Article magazine # 134

 

Editor’s: Revolution and popcorn

Text: Ștefan Ghenciulescu

The fountain in Bucharest University Square is not really a great artistic achievement. But it is a place, one of the very few focal points and hubs of life and identity in a city where genuine public spaces, used as such, are almost nonexistent. There′s also a huge symbolic and civic value in this spot. People died here during the Revolution of 1989 and during the conflicts with the miners (the so-called Mineriads), crowds still gather here for demonstrations, individuals come here on a daily basis, to discuss, to meet or simply to rest. Of course, those perimetral water jets installed by the City Hall from a few years ago, that drench you as soon as you sit, destroyed much of the quality of the place, but it dwelt on. It even resisted the initiative of the same City Hall to replace the fountain with a banal refurbishment.

fantana popcorn universitate

But recently, an outdoor campaign for the opening of yet another commercial mall turned this fountain into a provisional support for an ad – a giant bag of popcorn. It was not just plain kitsch, but also an unacceptable irreverence. Even if it only lasted for a couple of weeks, it seems less an accident than a sign for yet another stage in the city′s hysteric engulfment by advertisements.

Yes, I know that we need advertisements, that a lot of people (and not only authorities) make a living out of it etc. But a responsible administration should negotiate intelligently and set limits, limits that certainly would be accepted by customers. Eventually, everyone can adapt to a more restrictive, but clear and correct system, just as they adapt to limited time on television ad breaks, for instance.

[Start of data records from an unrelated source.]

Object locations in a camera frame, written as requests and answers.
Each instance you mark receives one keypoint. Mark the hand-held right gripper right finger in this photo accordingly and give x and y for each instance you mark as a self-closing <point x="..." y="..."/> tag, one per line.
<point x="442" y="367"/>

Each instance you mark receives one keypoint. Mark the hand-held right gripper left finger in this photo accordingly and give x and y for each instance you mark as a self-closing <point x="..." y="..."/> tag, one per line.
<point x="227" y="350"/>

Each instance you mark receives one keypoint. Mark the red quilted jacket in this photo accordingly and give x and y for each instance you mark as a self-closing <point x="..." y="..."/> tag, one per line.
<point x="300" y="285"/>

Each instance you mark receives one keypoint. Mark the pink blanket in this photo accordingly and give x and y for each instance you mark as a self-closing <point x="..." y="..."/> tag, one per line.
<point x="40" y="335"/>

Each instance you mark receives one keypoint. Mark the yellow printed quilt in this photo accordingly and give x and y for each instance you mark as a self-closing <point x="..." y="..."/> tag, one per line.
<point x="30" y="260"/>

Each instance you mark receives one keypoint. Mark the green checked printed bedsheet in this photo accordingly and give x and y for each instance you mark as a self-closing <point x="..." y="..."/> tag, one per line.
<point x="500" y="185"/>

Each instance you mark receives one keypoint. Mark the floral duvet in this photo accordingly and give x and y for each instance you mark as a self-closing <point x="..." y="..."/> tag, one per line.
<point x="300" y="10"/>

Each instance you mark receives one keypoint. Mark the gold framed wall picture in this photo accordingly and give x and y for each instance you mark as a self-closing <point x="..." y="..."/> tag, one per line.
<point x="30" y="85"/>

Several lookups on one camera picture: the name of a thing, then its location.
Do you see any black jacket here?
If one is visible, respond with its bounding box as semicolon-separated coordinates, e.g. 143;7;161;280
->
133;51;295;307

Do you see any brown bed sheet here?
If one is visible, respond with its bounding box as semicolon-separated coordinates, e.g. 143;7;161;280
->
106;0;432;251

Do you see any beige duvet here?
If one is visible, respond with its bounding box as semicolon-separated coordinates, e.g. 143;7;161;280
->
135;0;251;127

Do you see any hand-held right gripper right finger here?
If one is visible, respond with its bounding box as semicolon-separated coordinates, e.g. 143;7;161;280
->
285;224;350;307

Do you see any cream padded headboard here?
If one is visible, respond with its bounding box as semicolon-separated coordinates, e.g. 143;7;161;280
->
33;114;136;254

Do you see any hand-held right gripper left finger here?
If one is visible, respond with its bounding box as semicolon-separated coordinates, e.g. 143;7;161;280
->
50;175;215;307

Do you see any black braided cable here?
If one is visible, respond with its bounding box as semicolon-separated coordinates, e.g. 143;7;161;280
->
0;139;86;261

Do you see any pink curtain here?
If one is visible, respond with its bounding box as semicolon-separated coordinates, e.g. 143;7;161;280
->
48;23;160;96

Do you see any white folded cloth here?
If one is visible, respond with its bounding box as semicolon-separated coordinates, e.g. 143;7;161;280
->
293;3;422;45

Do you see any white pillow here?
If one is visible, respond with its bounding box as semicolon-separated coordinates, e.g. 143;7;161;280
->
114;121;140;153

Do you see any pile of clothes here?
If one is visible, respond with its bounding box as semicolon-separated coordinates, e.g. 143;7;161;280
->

They stripped off the ads in Rio, a city whose development makes that of Bucharest seem sleepy and rational, but also a city with incomparably greater social and therefore also money needs. And there were no riots, and people are happy. We could also use some simple procedures, for a change.

Thus, you could completely prohibit the coverage of the buildings′ facades and limit the use of sidewalks and public markets for commercial purposes. You can allow (or even require) the coverage of blind walls, plenty in this city, by following some rules. You can also enable, only in certain cases, placement over the cornice, and finally, determine a number of places in the city where advertisements are allowed to dominate and even become an element of urbanity, like in Times Square in New York, the most famous example, but also Piccadilly Circus in London or shopping avenues in Asian cities etc.

Here, Union Square / Piaţa Unirii becomes organically such a place. You can expand the procedure on Ceauşescu′s axis, or in some large intersections with heavy traffic at the edge of or outside central area, on a few main boulevards which no great architectural value.

It′s really not that hard. But let′s just do something, already, because I, for one, am really fed up with it.